Cuerpo
hacia atrás, mochila entre las piernas, mano izquierda en los pasamanos y la
diestra en el libro. Ojos descendiendo, comenzaba el son del metro y el ritmo
de mi lectura: “En alguna de esas noches heladas el ingeniero
oyó llorar ahogadamente a la muchacha del Dauphine. Sin hacer ruido, abrió poco
a poco la portezuela y tanteó en la sombra hasta rozar una mejilla mojada (…)”.

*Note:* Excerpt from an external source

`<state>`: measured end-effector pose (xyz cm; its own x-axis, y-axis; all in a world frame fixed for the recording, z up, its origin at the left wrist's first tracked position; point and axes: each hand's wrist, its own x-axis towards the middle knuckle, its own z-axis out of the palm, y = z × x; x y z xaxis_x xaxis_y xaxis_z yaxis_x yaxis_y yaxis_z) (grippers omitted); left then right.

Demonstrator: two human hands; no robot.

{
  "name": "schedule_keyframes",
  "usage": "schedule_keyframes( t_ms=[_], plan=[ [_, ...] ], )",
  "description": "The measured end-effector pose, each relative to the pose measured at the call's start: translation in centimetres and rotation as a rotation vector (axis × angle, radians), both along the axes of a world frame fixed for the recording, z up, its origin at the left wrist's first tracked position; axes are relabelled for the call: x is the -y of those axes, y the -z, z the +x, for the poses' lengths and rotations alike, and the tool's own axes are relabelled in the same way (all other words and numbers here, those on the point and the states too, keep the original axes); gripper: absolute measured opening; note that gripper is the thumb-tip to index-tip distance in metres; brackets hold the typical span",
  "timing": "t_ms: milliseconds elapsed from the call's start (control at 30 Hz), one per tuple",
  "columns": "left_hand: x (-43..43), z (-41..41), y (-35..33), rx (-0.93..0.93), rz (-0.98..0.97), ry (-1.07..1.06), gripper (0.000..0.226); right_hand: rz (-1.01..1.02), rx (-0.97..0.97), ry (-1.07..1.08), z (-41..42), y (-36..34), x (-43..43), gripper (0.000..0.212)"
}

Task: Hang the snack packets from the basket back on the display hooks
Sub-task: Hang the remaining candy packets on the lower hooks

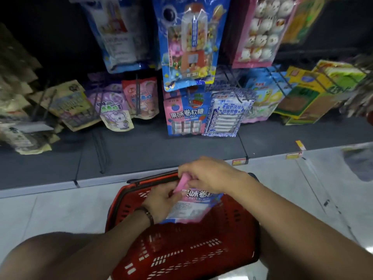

Era cómico. Cada vez que leía, no podía sino entender “Daphne”, imaginando a
través de la marca aquel auto cómo sería aquella chica.
Avanzaba
en mi viaje y el metro ahondaba en sus andares, abriendo cuál sureño su
hospitalidad al ingreso de más pasajeros. Cada incorporación era una
distracción curiosa. Y ahí, en el momento menos indicado, llegó tambaleándose bajo
el rugido de su coraza, bajo su amarillo despampanante. Inquieto y aprestándome
al nuevo tramo, no sólo sentía que podía notar mi primeriza sonrisa, casi
podía ver, a través de las páginas, cómo su mirada penetraba cada una de mis palabras.
Ojos claros, piel morena: aquel compás que resaltaba en las paredes, tan
metálicas, tan abusadas. Levanto la cabeza y allí estaba: en el éxodo detenido
su sonrisa deslumbraba anunciando la partida. Comenzaba nuevamente el vaivén, y
las letras, rugosas, se transformaban en una flecha que apuntaba hacia ella: Julio,
siempre tan inquieto, me susurraba que no había oportunidad que perder. Y así, en
mi sonrojo, disimulaba bajo el borde del cuerpo de brindis lingüístico cómo sólo
a ella, y repito -sólo a ella- la quería leer.
Se
detenía nuevamente el ritmo palpitante del metro rojo, y ahora, en el instante
preciso, exacto, sin siquiera saber cómo abordarla, debería hacerlo. Pero nada
pasaría. Se había ido perdida entre la multitud indiferente que ahora, testigo,
abandonaba el vagón. Las viles puertas me acaban de ganar una nueva aventura, una
nueva guerra. Suspiro, me resigno y espero un nuevo arranque, la mirada de vuelta
al texto, el corazón al viejo amigo:
“Pensándolo
después -en la calle, en un tren, cruzando campos- todo eso hubiera parecido
absurdo, pero un teatro no es más que un pacto con el absurdo, su ejercicio
eficaz y lujoso”, continuaba el libro.